- Exercise directions -
Provide only the number of lines below that hold "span".

Start of Data

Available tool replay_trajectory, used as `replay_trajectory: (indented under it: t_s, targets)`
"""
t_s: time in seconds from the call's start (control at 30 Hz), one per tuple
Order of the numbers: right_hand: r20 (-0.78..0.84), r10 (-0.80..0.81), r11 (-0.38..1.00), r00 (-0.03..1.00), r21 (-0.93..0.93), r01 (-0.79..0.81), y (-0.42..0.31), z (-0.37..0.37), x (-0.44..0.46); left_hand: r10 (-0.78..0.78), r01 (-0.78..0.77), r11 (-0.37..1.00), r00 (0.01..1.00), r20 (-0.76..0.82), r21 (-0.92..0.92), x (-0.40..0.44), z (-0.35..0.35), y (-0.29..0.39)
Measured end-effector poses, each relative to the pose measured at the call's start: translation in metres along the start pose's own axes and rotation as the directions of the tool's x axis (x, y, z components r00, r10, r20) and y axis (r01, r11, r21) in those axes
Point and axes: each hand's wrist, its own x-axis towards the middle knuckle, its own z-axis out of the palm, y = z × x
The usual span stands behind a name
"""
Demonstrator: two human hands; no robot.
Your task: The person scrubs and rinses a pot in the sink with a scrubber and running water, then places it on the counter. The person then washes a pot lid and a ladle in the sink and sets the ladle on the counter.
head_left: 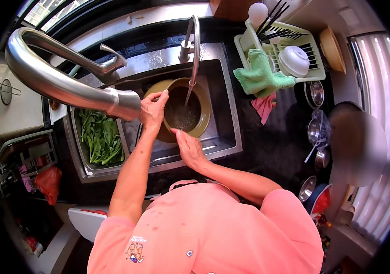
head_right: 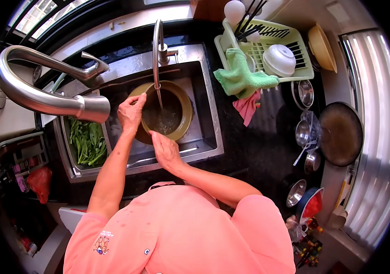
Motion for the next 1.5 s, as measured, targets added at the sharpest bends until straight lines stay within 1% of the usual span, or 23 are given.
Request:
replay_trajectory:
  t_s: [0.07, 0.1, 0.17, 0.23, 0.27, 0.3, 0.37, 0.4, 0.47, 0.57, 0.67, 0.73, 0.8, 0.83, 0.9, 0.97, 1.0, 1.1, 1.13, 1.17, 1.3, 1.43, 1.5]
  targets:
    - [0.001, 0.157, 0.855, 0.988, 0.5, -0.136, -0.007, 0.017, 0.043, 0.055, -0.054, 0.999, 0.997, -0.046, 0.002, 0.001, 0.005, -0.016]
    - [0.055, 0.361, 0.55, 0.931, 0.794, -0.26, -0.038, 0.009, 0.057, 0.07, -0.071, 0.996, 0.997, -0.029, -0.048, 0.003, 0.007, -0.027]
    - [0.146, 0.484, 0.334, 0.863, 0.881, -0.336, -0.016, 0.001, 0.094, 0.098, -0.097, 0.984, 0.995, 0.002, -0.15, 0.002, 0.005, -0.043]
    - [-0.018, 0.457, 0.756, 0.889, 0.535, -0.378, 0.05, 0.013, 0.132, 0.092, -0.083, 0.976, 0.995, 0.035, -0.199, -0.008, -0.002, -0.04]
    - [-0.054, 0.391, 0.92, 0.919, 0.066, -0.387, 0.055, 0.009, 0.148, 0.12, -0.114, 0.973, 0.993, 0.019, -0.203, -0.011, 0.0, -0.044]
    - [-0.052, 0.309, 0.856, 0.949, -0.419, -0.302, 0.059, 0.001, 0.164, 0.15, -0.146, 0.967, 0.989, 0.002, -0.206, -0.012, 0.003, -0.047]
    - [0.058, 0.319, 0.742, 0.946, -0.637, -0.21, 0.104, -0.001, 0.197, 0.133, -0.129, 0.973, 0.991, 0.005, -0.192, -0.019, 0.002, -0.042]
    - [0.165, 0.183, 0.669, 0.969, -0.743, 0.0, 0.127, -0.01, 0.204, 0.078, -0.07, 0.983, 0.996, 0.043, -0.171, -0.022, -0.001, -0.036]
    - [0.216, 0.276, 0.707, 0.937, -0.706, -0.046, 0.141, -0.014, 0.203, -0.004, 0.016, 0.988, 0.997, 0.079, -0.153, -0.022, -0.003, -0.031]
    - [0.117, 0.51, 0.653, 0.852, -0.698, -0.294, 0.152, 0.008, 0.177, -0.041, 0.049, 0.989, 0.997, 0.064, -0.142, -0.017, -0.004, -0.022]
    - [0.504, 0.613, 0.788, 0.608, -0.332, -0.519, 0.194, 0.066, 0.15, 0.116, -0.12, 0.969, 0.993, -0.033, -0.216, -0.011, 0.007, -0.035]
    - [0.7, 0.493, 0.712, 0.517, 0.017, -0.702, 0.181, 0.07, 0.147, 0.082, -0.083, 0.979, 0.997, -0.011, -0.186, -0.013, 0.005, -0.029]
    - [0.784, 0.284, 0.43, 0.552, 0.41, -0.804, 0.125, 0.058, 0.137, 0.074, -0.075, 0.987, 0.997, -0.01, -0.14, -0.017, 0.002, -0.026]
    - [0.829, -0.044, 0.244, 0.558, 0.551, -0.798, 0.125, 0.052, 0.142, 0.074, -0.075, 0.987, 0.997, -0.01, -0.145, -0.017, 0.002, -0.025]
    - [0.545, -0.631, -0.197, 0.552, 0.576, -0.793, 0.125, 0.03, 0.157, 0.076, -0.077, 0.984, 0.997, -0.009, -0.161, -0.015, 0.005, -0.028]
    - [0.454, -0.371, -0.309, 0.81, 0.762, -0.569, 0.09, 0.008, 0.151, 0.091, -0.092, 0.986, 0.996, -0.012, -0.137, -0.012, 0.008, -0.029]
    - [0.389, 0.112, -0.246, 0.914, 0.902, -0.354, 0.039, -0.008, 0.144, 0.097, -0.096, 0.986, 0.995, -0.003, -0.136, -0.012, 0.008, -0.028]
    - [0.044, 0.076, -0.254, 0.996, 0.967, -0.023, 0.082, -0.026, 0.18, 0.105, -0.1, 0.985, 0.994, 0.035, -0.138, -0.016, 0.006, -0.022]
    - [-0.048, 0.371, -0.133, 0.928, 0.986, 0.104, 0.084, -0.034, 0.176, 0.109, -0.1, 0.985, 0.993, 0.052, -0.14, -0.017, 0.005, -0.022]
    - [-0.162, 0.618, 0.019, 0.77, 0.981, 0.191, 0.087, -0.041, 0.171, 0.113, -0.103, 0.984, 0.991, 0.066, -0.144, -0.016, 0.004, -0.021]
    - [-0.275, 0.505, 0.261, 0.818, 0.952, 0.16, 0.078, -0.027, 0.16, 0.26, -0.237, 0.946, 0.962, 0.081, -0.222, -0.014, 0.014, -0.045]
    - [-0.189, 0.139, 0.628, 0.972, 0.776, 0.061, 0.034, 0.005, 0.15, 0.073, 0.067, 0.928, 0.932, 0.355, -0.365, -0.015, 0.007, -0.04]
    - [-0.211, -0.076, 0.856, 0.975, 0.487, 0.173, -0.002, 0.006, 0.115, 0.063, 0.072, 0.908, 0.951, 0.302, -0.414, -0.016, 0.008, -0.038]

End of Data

- Response area -
2